:: ASSIGNMENT ::
Could you retype the whole listing, word for word?

● ● ● ●

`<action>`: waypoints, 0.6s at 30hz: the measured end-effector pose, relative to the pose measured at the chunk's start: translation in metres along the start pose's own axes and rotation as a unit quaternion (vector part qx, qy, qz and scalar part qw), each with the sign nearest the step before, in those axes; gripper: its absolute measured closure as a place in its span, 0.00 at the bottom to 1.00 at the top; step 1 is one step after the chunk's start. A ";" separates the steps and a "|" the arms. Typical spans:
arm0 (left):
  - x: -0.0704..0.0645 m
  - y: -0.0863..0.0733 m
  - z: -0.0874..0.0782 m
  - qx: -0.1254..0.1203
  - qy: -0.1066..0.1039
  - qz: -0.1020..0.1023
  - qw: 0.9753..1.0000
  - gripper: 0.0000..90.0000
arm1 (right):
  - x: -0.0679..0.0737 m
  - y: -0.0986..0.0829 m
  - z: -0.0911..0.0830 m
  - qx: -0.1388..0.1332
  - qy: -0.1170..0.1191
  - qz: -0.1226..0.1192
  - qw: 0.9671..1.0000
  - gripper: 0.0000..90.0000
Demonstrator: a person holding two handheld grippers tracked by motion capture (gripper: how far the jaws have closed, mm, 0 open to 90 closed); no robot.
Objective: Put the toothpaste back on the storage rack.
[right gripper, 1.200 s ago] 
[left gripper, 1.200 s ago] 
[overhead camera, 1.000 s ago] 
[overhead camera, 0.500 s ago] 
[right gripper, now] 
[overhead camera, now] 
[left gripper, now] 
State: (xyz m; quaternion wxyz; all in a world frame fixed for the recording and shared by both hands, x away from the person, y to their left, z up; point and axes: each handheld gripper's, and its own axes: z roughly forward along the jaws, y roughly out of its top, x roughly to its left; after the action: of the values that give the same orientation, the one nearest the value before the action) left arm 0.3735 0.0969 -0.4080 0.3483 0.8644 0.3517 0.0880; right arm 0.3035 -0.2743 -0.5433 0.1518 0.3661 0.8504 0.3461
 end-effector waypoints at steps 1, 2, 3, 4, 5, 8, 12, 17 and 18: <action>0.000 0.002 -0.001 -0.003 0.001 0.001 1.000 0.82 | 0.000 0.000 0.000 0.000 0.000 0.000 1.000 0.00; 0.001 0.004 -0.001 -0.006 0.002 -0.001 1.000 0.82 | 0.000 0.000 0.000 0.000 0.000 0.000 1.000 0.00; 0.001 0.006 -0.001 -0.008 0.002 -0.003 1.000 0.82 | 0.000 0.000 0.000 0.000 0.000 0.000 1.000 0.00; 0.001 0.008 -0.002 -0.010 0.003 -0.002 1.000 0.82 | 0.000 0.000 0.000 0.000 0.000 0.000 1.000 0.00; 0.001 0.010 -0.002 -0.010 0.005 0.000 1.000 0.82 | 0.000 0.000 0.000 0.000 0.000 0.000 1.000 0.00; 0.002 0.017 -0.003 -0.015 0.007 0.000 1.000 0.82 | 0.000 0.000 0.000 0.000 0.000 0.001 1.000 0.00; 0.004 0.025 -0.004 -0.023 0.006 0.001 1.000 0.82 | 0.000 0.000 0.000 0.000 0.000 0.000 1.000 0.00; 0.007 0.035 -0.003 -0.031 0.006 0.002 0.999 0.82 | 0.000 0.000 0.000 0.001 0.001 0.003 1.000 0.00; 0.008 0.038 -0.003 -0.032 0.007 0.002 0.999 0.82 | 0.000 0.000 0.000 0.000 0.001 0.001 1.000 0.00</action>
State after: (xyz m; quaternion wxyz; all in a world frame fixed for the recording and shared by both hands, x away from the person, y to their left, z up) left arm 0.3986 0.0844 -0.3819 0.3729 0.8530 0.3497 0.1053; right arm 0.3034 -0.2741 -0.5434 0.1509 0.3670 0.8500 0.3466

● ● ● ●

:: PROBLEM SOLUTION ::
`<action>`: waypoints, 0.6s at 30hz: the measured end-effector pose, relative to the pose measured at the chunk's start: translation in metres along the start pose's own axes and rotation as a unit quaternion (vector part qx, qy, qz and scalar part qw), each with the sign nearest the step before, in those axes; gripper: its absolute measured closure as a place in its span, 0.00 at the bottom to 1.00 at the top; step 1 is one step after the chunk's start. A ";" separates the steps and a "|" the arms. Typical spans:
arm0 (left):
  - x: -0.0704..0.0645 m
  - y: -0.0863..0.0733 m
  - z: -0.0874..0.0782 m
  - qx: -0.1254..0.1203
  - qy: -0.1066..0.1039
  - qz: -0.1020..0.1023
  - qw: 0.9753..1.0000
  - gripper: 0.0000..90.0000
arm1 (right):
  - x: -0.0679..0.0737 m
  - y: -0.0986..0.0829 m
  - z: -0.0911..0.0830 m
  - qx: -0.1388..0.1332
  - qy: -0.1170..0.1191
  - qz: -0.1226..0.1192
  - qw: 0.9671..1.0000
  - gripper: 0.0000..90.0000
Demonstrator: a person holding two handheld grippers tracked by motion capture (gripper: how far the jaws have closed, mm, 0 open to 90 closed); no robot.
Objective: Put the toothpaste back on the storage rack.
[right gripper, 1.200 s ago] 
[left gripper, 1.200 s ago] 
[overhead camera, 1.000 s ago] 
[overhead camera, 0.500 s ago] 
[right gripper, now] 
[overhead camera, now] 
[left gripper, now] 
State: (xyz m; quaternion wxyz; all in a world frame fixed for the recording and shared by both hands, x away from the person, y to their left, z up; point and axes: each handheld gripper's, and its own axes: z roughly forward along the jaws, y roughly out of its top, x roughly to its left; after the action: of the values that give the same orientation, the one nearest the value before the action) left arm 0.3735 0.0969 -0.4080 0.3483 0.8644 0.3517 0.0880; right arm 0.3035 -0.2743 -0.5433 0.1518 0.3661 0.8504 0.3461
 end-effector waypoints at steps 1, 2, 3, 4, 5, 8, 12, 17 and 18: <action>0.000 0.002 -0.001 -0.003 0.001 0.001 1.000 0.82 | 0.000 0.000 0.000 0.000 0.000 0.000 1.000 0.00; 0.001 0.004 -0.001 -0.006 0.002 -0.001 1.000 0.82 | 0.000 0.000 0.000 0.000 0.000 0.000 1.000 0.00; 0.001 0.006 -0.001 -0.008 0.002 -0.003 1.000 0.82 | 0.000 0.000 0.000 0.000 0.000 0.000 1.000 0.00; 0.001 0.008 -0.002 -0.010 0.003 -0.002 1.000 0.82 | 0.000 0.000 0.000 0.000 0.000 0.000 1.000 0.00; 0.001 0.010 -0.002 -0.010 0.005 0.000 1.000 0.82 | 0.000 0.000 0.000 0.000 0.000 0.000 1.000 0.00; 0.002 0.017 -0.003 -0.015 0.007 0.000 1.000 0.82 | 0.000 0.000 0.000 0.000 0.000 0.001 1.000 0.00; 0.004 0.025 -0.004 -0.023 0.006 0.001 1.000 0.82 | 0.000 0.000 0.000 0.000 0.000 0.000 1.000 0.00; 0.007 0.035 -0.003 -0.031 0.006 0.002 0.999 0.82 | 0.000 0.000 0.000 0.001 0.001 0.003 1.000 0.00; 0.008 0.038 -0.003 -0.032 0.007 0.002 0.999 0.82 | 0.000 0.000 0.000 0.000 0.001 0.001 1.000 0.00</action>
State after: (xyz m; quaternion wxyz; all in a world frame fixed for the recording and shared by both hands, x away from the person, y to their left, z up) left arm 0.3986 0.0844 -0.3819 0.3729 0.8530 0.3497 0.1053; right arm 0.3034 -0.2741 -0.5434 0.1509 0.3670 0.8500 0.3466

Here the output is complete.